**WHAT THE TASK ASKS**
Please transcribe, word for word, only the lines from the one containing "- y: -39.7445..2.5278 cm" through the last line of the records below, both included, and leave out every picture.

(Collection entries)

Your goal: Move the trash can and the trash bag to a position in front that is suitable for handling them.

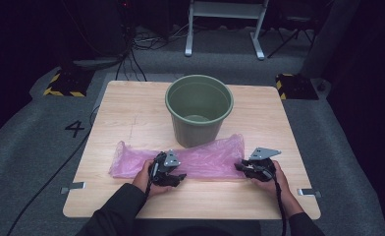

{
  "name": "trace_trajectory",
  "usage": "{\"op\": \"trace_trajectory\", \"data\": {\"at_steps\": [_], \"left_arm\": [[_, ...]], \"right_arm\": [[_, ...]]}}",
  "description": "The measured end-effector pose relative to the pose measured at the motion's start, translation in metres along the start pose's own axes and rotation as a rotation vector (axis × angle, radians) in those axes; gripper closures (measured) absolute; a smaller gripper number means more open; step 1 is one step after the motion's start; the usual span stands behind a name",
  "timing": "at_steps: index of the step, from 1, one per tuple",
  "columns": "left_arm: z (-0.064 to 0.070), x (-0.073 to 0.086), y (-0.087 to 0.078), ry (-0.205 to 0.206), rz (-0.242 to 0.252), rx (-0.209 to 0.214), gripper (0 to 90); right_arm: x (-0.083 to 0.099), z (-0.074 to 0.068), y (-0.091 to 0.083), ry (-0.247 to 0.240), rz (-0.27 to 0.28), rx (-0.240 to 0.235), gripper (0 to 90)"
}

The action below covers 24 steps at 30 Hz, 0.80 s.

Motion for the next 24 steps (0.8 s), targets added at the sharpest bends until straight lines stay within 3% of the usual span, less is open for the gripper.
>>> {"op": "trace_trajectory", "data": {"at_steps": [2,5,6,7,9,12,14,16,17,19,24], "left_arm": [[0.0,-0.001,0.0,0.003,-0.005,-0.005,68.5],[-0.001,-0.002,0.001,0.019,-0.002,-0.039,81.3],[-0.001,-0.001,0.0,0.019,-0.004,-0.041,81.3],[-0.001,0.001,-0.001,0.028,0.0,-0.061,84.4],[-0.002,0.003,-0.003,0.031,0.015,-0.064,86.0],[-0.003,0.006,-0.007,0.035,0.027,-0.068,87.9],[-0.004,0.009,-0.015,0.047,0.055,-0.072,88.5],[-0.005,0.01,-0.017,0.044,0.062,-0.074,88.5],[-0.006,0.011,-0.02,0.039,0.069,-0.075,88.5],[-0.009,0.015,-0.027,0.032,0.091,-0.084,88.7],[-0.013,0.019,-0.034,0.02,0.113,-0.095,88.9]], "right_arm": [[-0.001,-0.001,0.0,-0.006,0.006,0.004,75.2],[-0.003,0.0,-0.004,0.012,0.06,-0.02,49.2],[-0.003,0.0,-0.004,0.012,0.06,-0.02,49.2],[-0.003,0.003,-0.006,0.035,0.079,-0.007,35.2],[-0.002,0.008,-0.011,0.071,0.11,0.002,26.2],[0.001,0.014,-0.016,0.092,0.126,0.009,23.4],[0.006,0.024,-0.023,0.119,0.125,0.06,23.5],[0.009,0.028,-0.025,0.129,0.124,0.078,23.8],[0.013,0.035,-0.027,0.147,0.106,0.113,23.9],[0.016,0.04,-0.027,0.161,0.093,0.139,23.9],[0.02,0.048,-0.024,0.189,0.048,0.177,23.5]]}}
Point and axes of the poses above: each handheld gripper's, and its own axes: y roughly forward along the jaws, x roughly out of its underside, z roughly to its right, the point moved 2 cm from there along y, roughly forward along the jaws, and after that the axes turned 4 degrees about -z, right-handed, at the moved point
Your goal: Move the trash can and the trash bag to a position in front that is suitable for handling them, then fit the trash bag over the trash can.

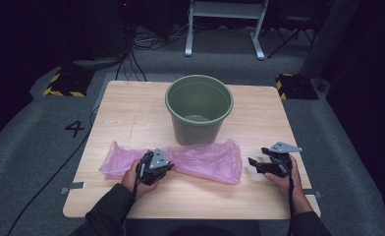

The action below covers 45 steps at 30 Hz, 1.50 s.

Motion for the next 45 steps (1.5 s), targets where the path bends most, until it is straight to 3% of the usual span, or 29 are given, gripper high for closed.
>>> {"op": "trace_trajectory", "data": {"at_steps": [13,20,34,45], "left_arm": [[-0.004,0.002,-0.018,-0.016,0.083,-0.024,89.4],[-0.005,0.001,-0.029,-0.016,0.118,-0.041,89.6],[0.002,-0.005,-0.069,-0.011,0.224,-0.128,89.7],[0.0,-0.012,-0.106,-0.023,0.353,-0.192,89.7]], "right_arm": [[0.001,0.0,0.011,-0.018,-0.074,0.026,20.5],[0.001,0.001,0.012,-0.004,-0.075,0.01,20.3],[0.001,0.001,0.012,-0.002,-0.075,0.009,20.4],[0.001,0.001,0.012,0.001,-0.074,0.008,20.3]]}}
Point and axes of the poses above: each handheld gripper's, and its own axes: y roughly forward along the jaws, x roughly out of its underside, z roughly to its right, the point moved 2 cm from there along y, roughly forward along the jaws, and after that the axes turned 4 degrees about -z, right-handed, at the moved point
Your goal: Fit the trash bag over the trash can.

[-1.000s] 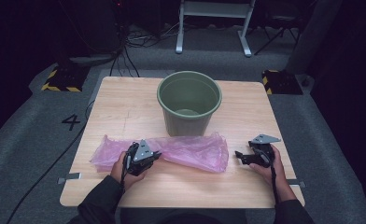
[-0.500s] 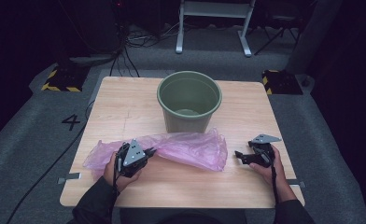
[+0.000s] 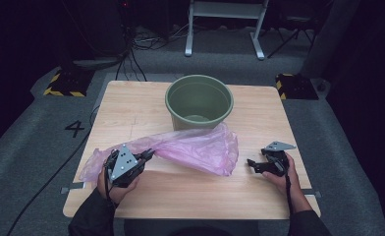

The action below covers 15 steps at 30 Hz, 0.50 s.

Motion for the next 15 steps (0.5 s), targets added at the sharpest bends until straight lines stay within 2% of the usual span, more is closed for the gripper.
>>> {"op": "trace_trajectory", "data": {"at_steps": [1,2,3,4,8,15], "left_arm": [[0.0,0.0,0.0,0.0,0.0,0.0,89.7],[0.001,-0.004,-0.005,0.0,0.024,-0.005,89.7],[0.001,-0.004,-0.005,0.0,0.024,-0.005,89.7],[0.001,-0.008,-0.011,-0.001,0.046,-0.008,89.7],[0.0,-0.014,-0.017,-0.003,0.083,-0.016,89.7],[0.004,-0.022,-0.028,0.005,0.125,-0.015,89.8]], "right_arm": [[0.0,0.0,0.0,-0.001,0.001,0.0,20.3],[0.0,0.0,0.0,-0.001,0.0,0.0,20.3],[0.0,0.0,0.0,0.0,0.001,0.0,20.3],[0.0,0.0,0.0,0.0,0.0,0.0,20.3],[0.0,0.0,0.0,-0.003,0.0,0.001,20.3],[0.0,0.0,0.0,-0.001,-0.002,0.0,20.3]]}}
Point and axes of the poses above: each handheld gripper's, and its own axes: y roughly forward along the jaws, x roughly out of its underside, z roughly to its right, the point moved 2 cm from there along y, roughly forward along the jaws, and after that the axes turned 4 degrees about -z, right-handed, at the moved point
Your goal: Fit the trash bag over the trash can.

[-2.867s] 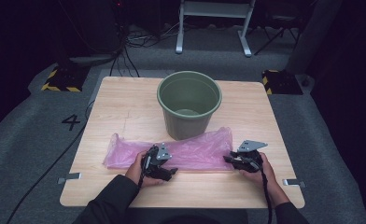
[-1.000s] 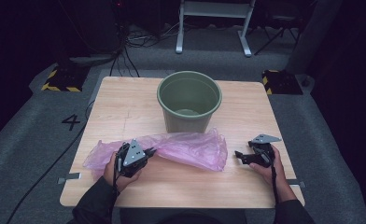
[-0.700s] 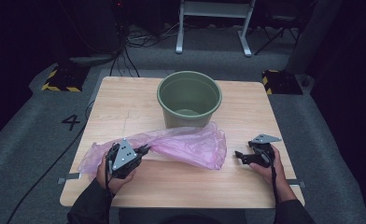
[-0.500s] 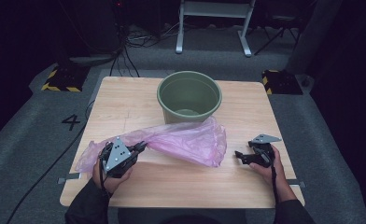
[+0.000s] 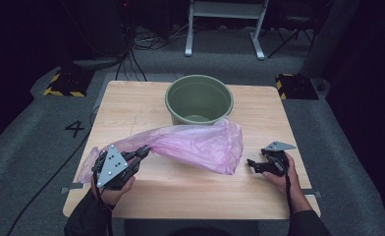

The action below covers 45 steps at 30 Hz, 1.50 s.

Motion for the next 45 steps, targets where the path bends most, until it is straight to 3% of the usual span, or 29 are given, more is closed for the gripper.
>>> {"op": "trace_trajectory", "data": {"at_steps": [10,24,29,34,40,45], "left_arm": [[0.002,-0.013,-0.004,0.026,0.023,-0.016,89.8],[-0.022,-0.039,-0.017,0.003,0.118,-0.11,89.8],[-0.042,-0.05,-0.009,-0.007,0.123,-0.168,89.8],[-0.056,-0.053,0.007,-0.022,0.101,-0.192,89.8],[-0.065,-0.048,0.026,-0.029,0.064,-0.201,89.8],[-0.069,-0.044,0.04,-0.02,0.036,-0.223,89.8]], "right_arm": [[0.0,0.0,0.0,0.001,0.002,0.001,20.3],[0.0,0.0,0.0,0.003,0.001,0.001,20.4],[0.0,0.0,0.0,0.003,0.001,0.002,20.4],[0.0,0.0,0.0,0.003,0.001,0.001,20.4],[0.0,0.0,0.0,0.004,0.002,-0.003,21.2],[-0.003,0.003,-0.005,0.024,0.032,-0.032,25.3]]}}
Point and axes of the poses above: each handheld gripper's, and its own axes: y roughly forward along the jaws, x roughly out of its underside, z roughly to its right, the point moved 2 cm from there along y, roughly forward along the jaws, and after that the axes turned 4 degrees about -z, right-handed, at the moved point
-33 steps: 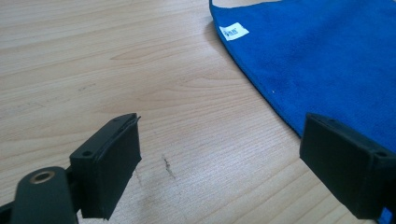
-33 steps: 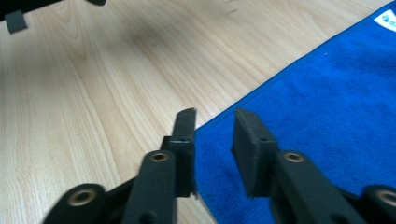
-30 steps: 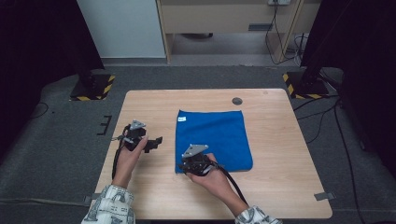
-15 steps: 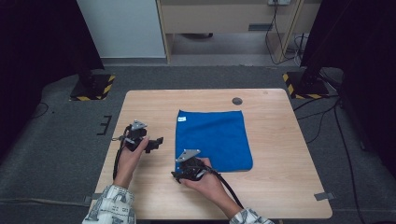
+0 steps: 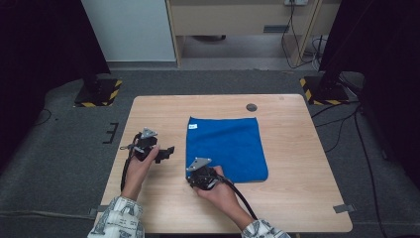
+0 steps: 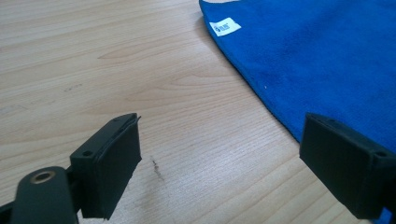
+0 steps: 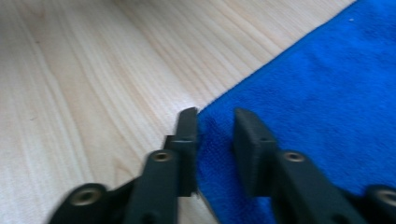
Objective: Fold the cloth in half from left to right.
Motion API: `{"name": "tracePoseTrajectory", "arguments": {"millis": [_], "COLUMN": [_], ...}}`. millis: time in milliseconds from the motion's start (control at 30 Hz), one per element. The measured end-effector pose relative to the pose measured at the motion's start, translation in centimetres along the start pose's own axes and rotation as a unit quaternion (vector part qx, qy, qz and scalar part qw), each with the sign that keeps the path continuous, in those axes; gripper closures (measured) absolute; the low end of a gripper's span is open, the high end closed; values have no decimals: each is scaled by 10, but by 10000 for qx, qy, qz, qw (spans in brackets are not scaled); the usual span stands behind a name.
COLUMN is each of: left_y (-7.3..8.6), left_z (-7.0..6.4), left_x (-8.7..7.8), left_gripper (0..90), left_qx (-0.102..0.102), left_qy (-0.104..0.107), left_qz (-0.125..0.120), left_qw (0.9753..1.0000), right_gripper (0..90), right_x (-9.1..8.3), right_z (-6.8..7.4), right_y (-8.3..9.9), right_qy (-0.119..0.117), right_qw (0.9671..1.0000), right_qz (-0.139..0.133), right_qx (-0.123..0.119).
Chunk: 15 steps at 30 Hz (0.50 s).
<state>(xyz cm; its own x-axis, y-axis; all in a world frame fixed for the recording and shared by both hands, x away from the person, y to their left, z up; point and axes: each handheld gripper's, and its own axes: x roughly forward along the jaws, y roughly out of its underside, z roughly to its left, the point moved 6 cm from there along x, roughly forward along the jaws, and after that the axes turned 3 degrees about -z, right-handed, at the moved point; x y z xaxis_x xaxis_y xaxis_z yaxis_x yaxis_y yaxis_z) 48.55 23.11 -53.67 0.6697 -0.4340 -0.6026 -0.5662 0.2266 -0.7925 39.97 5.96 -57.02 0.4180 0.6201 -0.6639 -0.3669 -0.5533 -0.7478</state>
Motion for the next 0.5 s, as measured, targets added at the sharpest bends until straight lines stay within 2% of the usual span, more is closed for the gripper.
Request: {"name": "tracePoseTrajectory", "arguments": {"millis": [67,133,267,300,400,500], "left_y": [0,-1,-4,-6,-11,-17], "left_z": [-2,-3,-6,-8,-7,-8], "left_x": [0,1,2,3,4,7], "left_gripper": [120,121,127,127,127,150], "left_qx": [-1,11,-1,-14,-270,-236], "left_qy": [20,50,112,169,228,296], "left_qz": [2,-7,-31,-26,60,12], "left_qw": [10000,10000,9999,9999,9994,9993], "right_gripper": [825,859,869,871,872,872], "right_x": [0,1,1,0,-2,-3], "right_z": [-4,-6,-6,-3,3,9], "right_y": [0,-1,-1,0,-1,-1], "right_qy": [77,69,55,-6,-108,-174], "right_qw": [10000,9999,9998,9997,9995,9993], "right_qz": [15,-18,-44,-82,-122,-173], "right_qx": [28,95,165,246,271,266]}}
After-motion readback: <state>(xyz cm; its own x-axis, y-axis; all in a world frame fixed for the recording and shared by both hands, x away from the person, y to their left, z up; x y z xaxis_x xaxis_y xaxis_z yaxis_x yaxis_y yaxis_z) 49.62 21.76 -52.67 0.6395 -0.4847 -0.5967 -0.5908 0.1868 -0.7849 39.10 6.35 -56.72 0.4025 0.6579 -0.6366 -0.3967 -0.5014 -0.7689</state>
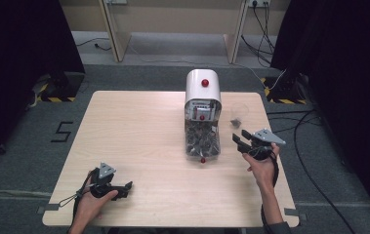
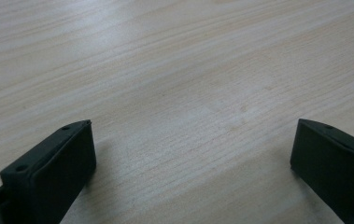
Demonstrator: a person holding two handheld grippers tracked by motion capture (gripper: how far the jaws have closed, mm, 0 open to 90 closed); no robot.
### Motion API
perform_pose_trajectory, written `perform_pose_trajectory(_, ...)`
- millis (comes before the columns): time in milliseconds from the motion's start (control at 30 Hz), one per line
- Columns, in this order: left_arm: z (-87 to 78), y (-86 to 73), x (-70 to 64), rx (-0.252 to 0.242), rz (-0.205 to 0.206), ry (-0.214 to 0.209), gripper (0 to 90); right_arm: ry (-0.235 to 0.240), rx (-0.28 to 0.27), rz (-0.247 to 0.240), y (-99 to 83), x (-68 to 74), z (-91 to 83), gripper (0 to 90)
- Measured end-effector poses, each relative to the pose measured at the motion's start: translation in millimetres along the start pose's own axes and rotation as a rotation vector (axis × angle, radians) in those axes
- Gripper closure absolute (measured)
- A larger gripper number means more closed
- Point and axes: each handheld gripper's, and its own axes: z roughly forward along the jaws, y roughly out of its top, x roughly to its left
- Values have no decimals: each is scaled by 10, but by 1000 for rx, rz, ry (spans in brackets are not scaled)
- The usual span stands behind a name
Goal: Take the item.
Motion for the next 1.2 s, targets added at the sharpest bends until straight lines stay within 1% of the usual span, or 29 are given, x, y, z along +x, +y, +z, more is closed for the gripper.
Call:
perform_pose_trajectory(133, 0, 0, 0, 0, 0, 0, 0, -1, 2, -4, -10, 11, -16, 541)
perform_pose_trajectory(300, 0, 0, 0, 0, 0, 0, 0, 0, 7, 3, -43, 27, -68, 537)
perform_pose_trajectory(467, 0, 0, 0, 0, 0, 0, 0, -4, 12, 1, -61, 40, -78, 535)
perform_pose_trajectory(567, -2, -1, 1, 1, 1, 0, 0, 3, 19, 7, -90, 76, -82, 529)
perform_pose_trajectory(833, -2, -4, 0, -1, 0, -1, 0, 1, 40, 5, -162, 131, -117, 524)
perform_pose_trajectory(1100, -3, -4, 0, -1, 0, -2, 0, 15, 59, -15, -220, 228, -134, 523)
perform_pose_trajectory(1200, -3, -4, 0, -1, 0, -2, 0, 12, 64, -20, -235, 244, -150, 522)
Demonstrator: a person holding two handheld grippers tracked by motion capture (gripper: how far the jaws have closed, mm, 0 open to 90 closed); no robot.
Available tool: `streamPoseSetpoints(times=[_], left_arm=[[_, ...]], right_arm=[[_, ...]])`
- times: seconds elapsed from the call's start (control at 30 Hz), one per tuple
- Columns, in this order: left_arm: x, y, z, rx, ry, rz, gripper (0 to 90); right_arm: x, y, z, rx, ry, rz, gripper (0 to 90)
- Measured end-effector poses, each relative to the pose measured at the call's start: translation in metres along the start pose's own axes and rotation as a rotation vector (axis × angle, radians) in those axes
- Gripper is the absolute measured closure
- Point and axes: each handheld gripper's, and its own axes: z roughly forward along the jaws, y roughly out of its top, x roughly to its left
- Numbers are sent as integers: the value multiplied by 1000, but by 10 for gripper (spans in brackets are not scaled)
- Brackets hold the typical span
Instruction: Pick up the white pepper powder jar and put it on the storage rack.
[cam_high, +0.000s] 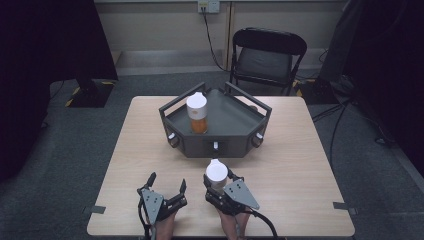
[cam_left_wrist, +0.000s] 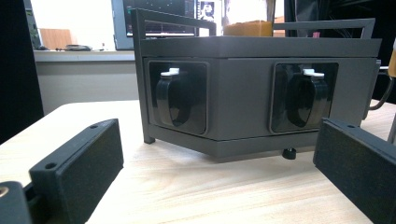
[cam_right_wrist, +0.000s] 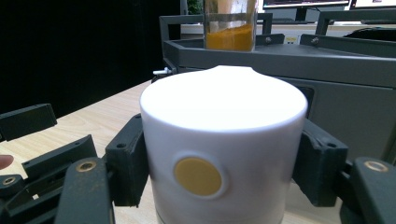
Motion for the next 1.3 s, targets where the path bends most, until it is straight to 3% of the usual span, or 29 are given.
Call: streamPoseSetpoints(times=[0.5, 1.3], left_arm=[[0, 0, 0, 0, 0, 0, 9], [0, 0, 0, 0, -1, 0, 9]], right_arm=[[-2, 17, 1, 6, 14, -10, 303], [-22, 53, 6, 0, 39, -37, 303]])
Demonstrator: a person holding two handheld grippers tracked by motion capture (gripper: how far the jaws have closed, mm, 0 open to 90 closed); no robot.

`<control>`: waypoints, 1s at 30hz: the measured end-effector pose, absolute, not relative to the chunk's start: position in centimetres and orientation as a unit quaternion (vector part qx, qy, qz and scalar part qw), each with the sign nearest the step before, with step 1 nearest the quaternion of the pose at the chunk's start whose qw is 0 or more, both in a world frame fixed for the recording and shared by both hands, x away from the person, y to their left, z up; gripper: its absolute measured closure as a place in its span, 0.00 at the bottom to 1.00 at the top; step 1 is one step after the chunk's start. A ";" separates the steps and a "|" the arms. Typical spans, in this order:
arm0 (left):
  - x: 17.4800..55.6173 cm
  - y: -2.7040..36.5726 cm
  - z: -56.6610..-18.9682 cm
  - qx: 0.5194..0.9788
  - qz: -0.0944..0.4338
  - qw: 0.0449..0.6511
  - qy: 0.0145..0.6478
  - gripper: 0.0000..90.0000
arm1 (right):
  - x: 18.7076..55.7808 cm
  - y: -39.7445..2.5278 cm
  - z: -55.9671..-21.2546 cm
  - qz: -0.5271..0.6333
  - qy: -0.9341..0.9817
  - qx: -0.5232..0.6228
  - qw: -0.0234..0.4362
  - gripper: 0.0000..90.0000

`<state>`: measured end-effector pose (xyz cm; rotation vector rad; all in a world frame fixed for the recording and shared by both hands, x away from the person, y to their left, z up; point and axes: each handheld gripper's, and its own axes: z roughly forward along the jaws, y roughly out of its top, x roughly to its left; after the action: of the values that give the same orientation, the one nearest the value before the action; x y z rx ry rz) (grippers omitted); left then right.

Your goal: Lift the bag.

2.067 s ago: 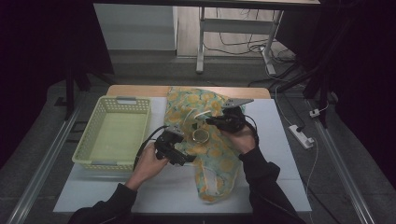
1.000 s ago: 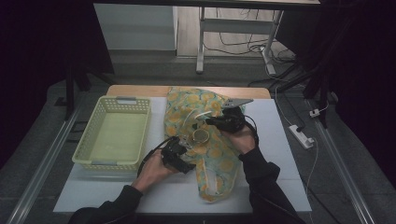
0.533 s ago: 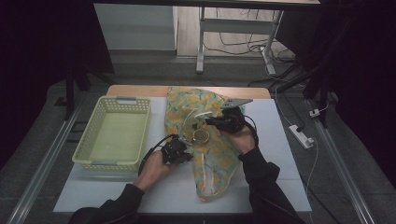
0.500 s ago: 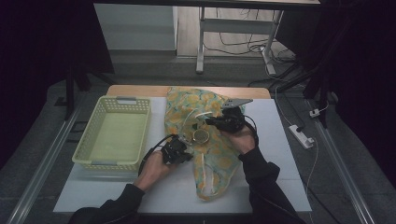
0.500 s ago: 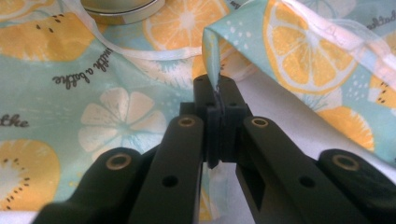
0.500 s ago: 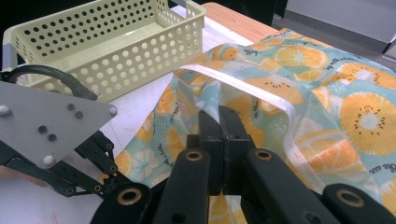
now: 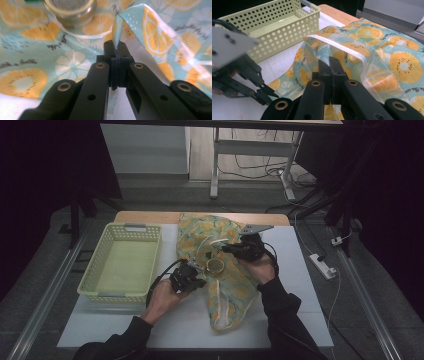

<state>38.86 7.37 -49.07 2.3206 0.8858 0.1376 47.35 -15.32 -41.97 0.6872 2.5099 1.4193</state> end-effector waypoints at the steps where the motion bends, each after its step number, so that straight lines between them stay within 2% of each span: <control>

**SOLUTION BELOW**
  - y: -39.7445..2.5278 cm
  - z: -55.9671..-21.2546 cm
  - qz: -0.5271..0.6333
  - qy: -0.9341..0.9817
  - qx: -0.5232..0.6228
  - qw: -0.0234..0.4362
  - gripper: 0.0000..90.0000

`<state>`: measured end-effector pose (xyz cm; rotation vector rad; all in a world frame fixed for the recording and shared by both hands, x away from the person, y to their left, z up; point and axes: each handheld gripper's, and its own axes: z roughly forward along the jaws, y roughly out of its top, x roughly to its left; after the action: of the values that give the same orientation, the one nearest the value before the action; x y z rx ry rz) (grippers omitted); left then right.

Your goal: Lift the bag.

2.067 s ago: 
1.000 s ago: 
0.533 s ago: 
0.500 s ago: 
0.500 s ago: 
0.500 s ago: 
now: 

<state>38.86 7.37 -49.07 2.3206 0.8858 0.1376 47.35 -15.32 -41.97 0.6872 2.5099 1.4193</state> end-effector waypoints at the steps where the motion bends, each after its step number, so that straight lines between them stay within 2% of each span: <control>

The work on this exercise has been finished.